## TASK PROMPT
Starting at the line that contains "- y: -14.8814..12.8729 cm" and ending at the line that contains "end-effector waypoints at", the lines below are to be given again exactly, with nothing added.

---*---

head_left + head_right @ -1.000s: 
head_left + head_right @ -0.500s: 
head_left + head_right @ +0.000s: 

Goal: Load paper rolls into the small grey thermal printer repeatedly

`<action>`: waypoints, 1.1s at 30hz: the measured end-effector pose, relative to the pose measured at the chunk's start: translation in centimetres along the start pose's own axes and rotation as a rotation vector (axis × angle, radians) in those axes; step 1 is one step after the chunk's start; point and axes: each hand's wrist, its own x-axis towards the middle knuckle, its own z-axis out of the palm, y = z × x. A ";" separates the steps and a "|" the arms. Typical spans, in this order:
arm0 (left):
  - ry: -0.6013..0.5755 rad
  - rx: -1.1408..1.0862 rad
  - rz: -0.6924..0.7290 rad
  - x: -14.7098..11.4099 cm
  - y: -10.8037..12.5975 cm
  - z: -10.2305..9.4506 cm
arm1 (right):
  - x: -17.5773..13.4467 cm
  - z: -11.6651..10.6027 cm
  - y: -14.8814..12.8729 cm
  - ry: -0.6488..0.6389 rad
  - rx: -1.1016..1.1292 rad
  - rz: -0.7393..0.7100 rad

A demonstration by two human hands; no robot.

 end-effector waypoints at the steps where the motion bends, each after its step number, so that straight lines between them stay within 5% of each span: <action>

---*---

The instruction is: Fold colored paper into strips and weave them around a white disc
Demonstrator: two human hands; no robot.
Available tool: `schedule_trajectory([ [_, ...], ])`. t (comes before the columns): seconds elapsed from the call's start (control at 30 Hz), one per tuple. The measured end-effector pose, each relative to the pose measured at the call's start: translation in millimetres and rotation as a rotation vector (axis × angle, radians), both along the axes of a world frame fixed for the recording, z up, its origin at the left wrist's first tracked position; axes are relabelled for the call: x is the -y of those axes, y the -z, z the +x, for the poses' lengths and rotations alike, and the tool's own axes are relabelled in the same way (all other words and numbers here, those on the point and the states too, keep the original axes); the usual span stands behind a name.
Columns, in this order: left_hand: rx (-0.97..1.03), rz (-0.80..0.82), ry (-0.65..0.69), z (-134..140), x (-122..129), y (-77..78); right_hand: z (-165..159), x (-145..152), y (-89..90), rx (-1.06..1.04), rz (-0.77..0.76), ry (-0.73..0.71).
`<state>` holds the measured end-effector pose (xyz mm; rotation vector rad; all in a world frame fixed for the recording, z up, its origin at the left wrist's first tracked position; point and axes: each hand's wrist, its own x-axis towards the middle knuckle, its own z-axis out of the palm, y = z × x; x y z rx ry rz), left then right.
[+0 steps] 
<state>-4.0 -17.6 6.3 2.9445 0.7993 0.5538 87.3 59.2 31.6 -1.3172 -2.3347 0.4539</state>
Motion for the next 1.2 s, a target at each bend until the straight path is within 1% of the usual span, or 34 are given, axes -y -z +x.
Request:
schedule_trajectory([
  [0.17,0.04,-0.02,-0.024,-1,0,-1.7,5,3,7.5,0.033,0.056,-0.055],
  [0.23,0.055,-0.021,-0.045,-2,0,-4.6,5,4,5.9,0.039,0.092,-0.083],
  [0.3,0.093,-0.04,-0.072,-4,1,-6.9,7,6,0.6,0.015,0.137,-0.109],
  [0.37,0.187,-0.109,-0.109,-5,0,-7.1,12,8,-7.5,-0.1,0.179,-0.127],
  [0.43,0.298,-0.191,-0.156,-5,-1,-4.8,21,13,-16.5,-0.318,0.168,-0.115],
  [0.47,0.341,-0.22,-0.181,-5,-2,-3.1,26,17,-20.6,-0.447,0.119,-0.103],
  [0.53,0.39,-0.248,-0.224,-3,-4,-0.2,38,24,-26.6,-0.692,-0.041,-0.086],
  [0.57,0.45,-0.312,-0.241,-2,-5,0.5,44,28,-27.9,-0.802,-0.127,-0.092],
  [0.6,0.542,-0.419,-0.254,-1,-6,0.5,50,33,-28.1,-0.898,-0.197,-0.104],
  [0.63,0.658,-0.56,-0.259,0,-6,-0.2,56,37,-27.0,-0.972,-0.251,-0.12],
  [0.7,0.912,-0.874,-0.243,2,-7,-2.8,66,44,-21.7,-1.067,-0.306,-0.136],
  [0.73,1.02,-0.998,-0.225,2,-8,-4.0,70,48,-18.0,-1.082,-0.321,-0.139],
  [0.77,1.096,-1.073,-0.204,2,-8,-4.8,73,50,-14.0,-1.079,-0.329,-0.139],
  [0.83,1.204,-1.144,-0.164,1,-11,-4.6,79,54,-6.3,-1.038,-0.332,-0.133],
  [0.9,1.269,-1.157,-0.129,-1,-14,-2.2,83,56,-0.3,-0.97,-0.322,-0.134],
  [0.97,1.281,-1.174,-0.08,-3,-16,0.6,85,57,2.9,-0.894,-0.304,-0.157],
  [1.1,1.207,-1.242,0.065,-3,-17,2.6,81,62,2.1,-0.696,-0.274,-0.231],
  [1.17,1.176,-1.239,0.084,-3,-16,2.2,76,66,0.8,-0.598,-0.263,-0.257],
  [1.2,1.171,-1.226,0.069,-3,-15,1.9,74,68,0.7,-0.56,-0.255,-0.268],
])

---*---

## RESULT OF THE EXERCISE
  - y: -14.8814..12.8729 cm
  - ry: -0.6488..0.6389 rad
  - rx: -1.1016..1.1292 rad
  - rz: -0.7393..0.7100 rad

A demonstration by two human hands; no robot.

 end-effector waypoints at the steps where the motion bends, each after its step number, so that straight lines between them stay within 5% of each span: <action>

This is the complete output for the exercise.